HIPAA and data privacy
Integrations and deal activity between big tech and healthcare systems raise serious concerns about data privacy. As it stands today, wellness apps routinely request and share user data. And users happily comply. But when it comes to personal health information such as electronic health record (EHR) data, patients have less control of their information. As electronic medical devices become increasingly connected to each other and to other technologies, the free flow of data across devices and healthcare systems introduces security gaps and risks. Apple, for example, is making health data available to third-party apps, but how can users feel confident that their health information is going to remain fully secure?
The Health Insurance Portability and Accountability Act (HIPAA) establishes the baseline for sensitive patient data protection with its Privacy and Security rules.
- HIPAA’s Privacy Rule establishes national standards to protect an individual’s medical records and other protected health information (PHI). The rule applies to, among other things, the electronic transmission of health and medical records.

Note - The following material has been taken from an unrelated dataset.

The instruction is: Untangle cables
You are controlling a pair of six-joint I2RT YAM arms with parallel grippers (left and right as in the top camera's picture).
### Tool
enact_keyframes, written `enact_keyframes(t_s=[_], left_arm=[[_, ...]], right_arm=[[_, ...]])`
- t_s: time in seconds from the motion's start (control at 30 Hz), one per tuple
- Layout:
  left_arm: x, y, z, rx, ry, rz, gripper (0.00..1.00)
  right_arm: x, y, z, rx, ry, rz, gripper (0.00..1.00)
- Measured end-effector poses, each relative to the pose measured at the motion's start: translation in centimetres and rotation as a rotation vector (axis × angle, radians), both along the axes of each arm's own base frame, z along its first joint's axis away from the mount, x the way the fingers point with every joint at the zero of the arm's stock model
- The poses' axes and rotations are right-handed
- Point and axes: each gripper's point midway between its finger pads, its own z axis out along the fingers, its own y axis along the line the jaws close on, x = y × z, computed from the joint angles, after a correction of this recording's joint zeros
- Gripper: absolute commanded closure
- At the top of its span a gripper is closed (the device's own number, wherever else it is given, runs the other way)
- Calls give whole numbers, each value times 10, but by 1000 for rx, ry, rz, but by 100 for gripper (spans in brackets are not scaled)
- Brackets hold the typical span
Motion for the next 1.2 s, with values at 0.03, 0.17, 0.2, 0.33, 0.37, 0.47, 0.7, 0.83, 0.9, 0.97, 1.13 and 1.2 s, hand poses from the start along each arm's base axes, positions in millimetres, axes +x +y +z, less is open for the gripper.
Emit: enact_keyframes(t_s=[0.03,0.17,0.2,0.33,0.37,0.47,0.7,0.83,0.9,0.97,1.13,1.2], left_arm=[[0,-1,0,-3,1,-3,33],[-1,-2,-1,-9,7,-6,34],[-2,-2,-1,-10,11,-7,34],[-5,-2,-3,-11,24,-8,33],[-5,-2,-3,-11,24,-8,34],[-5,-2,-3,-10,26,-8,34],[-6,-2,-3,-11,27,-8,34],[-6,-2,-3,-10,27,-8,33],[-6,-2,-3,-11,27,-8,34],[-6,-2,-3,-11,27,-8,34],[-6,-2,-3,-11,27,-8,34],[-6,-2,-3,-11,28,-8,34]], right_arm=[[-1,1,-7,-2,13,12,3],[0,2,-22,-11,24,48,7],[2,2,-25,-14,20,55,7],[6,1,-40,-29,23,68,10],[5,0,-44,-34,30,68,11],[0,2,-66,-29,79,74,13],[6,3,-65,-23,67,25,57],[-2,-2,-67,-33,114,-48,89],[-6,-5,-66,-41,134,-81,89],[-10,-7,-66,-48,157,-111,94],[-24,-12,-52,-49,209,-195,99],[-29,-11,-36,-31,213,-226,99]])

- The Security Rule, which complements the Privacy Rule, requires that HIPAA-covered entities implement appropriate administrative, physical, and technical safeguards to ensure the confidentiality, integrity, and security of electronic protected health information (ePHI).
Both the privacy and security provisions are subject to the Enforcement Rule, which penalizes violators with hefty fines. To avoid penalties and reputational risk, HIPAA covered entities will need to put in place effective privacy and security protocols. Achieving and maintaining compliance with Privacy and Security rules requires centralized coordination and a well-managed program that integrates security protocol into day-to-day operations. But with the right controls in place, HIPAA and its Administrative Simplification provisions will ultimately help streamline the transfer of information, thus reducing paperwork, resources, and costs to healthcare providers.
What’s ahead in mobile health technology?
As mobile health technology continues to disrupt healthcare, we can anticipate major shifts within the industry, from the way we monitor our own health and wellness to large-scale digital transformation of healthcare models. Though the healthcare sector has been slow to catch up with other industries in mobile app development, we now can expect to see an explosion of growth in mobile health app technology thanks to a confluence of circumstances accelerated by the pandemic. Whatever is ahead will likely be well worth the wait.